[[ DATA RECORDS open ]]

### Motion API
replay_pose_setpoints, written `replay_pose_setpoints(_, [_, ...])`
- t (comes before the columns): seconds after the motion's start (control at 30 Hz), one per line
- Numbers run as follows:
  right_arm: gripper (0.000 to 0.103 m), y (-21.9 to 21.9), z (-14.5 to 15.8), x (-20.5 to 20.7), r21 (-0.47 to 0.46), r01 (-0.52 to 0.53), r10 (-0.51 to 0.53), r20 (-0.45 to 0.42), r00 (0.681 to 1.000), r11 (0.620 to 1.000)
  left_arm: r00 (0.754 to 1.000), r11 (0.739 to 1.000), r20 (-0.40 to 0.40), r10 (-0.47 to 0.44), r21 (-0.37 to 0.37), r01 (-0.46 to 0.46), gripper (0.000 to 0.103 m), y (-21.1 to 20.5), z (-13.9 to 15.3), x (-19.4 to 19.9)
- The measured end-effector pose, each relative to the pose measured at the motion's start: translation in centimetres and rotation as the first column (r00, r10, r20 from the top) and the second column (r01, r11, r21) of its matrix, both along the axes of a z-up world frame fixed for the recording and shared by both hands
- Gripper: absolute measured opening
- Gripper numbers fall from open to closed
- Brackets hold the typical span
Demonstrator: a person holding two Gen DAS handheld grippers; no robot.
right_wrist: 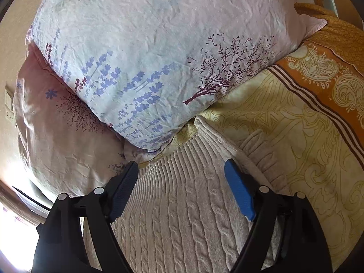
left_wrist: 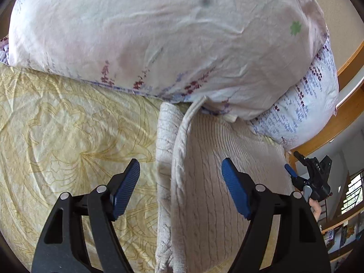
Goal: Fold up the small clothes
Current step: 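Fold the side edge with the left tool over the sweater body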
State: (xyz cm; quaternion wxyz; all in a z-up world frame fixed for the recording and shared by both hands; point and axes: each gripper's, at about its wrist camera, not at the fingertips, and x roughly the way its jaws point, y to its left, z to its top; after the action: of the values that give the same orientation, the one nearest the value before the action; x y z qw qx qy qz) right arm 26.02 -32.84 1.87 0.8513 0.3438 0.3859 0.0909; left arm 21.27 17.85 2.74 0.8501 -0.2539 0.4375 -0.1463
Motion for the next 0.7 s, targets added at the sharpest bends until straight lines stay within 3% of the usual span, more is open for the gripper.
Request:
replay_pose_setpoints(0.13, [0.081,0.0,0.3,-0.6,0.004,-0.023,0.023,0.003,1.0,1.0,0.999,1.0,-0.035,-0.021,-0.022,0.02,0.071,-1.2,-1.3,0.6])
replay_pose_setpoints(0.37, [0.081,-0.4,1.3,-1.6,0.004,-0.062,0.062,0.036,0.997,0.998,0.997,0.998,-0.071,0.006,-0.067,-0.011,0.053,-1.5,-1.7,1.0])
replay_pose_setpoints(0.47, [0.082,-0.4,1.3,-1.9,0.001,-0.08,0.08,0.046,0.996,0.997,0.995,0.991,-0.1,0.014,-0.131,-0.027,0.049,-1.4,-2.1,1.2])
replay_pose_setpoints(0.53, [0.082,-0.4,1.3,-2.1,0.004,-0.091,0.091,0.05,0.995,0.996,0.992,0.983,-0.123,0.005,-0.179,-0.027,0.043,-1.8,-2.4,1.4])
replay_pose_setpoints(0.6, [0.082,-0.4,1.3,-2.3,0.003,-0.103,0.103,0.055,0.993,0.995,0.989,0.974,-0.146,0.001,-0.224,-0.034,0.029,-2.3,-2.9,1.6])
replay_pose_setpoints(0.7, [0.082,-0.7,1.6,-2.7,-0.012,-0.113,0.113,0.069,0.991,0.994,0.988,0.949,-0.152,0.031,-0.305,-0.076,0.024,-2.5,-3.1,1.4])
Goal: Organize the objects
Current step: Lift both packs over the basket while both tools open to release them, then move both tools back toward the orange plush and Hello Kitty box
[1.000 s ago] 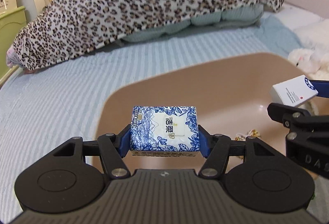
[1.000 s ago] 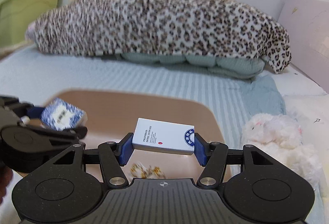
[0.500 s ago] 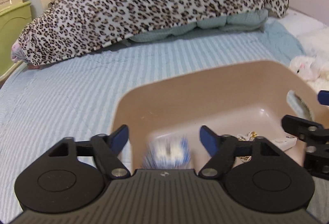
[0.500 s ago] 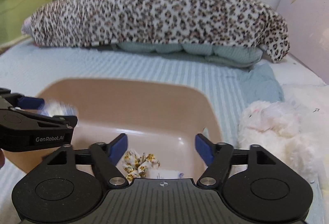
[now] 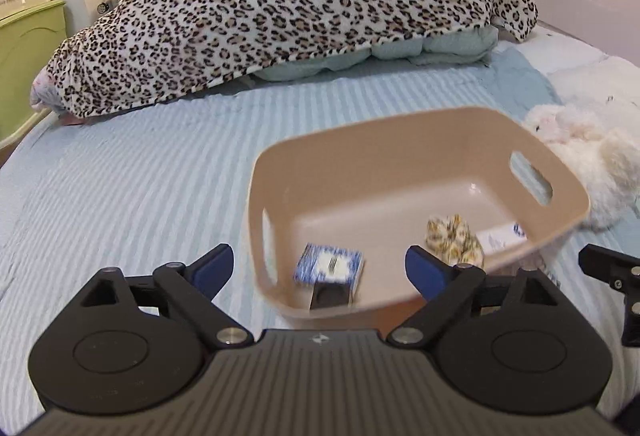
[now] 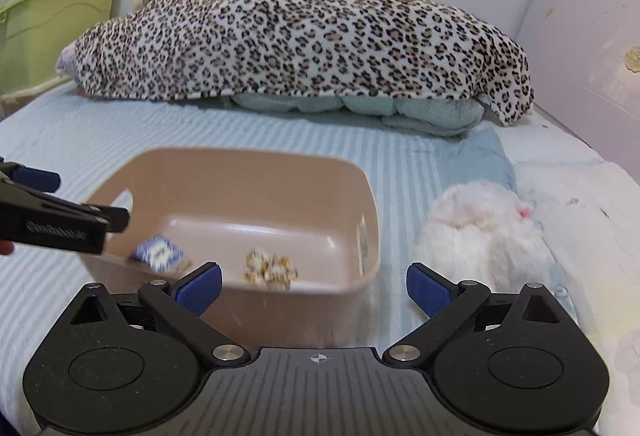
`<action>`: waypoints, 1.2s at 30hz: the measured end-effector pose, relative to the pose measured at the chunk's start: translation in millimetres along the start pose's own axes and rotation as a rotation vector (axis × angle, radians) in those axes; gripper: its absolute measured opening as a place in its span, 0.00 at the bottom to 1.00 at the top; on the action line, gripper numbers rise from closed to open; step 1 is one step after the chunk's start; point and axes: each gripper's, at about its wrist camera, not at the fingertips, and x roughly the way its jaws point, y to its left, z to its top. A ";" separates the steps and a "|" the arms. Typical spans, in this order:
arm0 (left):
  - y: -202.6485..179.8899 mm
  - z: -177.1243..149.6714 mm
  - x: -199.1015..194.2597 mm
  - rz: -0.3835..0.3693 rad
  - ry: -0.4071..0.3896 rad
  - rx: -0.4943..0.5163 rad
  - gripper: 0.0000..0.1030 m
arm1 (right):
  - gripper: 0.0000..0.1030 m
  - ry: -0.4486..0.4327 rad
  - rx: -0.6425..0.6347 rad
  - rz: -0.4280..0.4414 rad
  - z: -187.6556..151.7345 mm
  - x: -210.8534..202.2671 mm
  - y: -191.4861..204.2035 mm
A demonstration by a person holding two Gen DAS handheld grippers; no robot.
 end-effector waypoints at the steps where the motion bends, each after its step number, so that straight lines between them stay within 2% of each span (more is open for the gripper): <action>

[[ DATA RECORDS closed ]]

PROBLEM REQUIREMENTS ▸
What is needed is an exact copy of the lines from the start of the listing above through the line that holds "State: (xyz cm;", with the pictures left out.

RESPONSE BOX ▸
### Motion API
replay_pose_setpoints, written `replay_pose_setpoints(_, [_, ...])`
- t (comes before the columns): seconds after the motion's start (control at 30 Hz), one per line
- Numbers run as follows:
  right_arm: gripper (0.000 to 0.103 m), y (-21.9 to 21.9), z (-14.5 to 15.8), x (-20.5 to 20.7), r21 (-0.47 to 0.46), r01 (-0.52 to 0.53), r10 (-0.51 to 0.53), r20 (-0.45 to 0.42), r00 (0.681 to 1.000), r11 (0.620 to 1.000)
  left_arm: r00 (0.754 to 1.000), r11 (0.739 to 1.000), r20 (-0.40 to 0.40), r10 (-0.47 to 0.44), r21 (-0.37 to 0.37), r01 (-0.46 to 0.46), gripper (0.000 to 0.103 m), y (-21.1 to 20.5), z (-13.9 to 15.3), x (-19.4 to 19.9)
- The measured end-effector pose, each relative to the pose measured at the motion's start: translation in centimetres and rotation as the first column (r00, r10, r20 from the top) and the second column (r01, r11, r21) of its matrix, both along the axes of a z-up world frame fixed for the recording and shared by both hands
- Gripper: absolute measured opening
- Gripper numbers fall from open to closed
- Brackets hold the typical span
Demonstrator: a person holding two Gen DAS handheld grippers; no robot.
right_wrist: 
left_wrist: 
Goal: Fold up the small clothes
Current step: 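Fold the side edge with the left tool over the sweater body
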State: (xyz cm; quaternion wxyz; all in a z-up world frame fixed for the recording and shared by both hands; point and axes: each gripper's, at about its wrist camera, not at the fingertips, and x roughly the way its jaws point, y to its left, z to its top; after the action: of the values that give the same orientation, the one nearest the value before the action; x y z qw qx qy qz) right arm 26.02 -32.84 1.87 0.8513 0.3438 0.3859 0.0909; left arm 21.27 17.85 2.74 0.8501 -0.2539 0.4375 -0.1463

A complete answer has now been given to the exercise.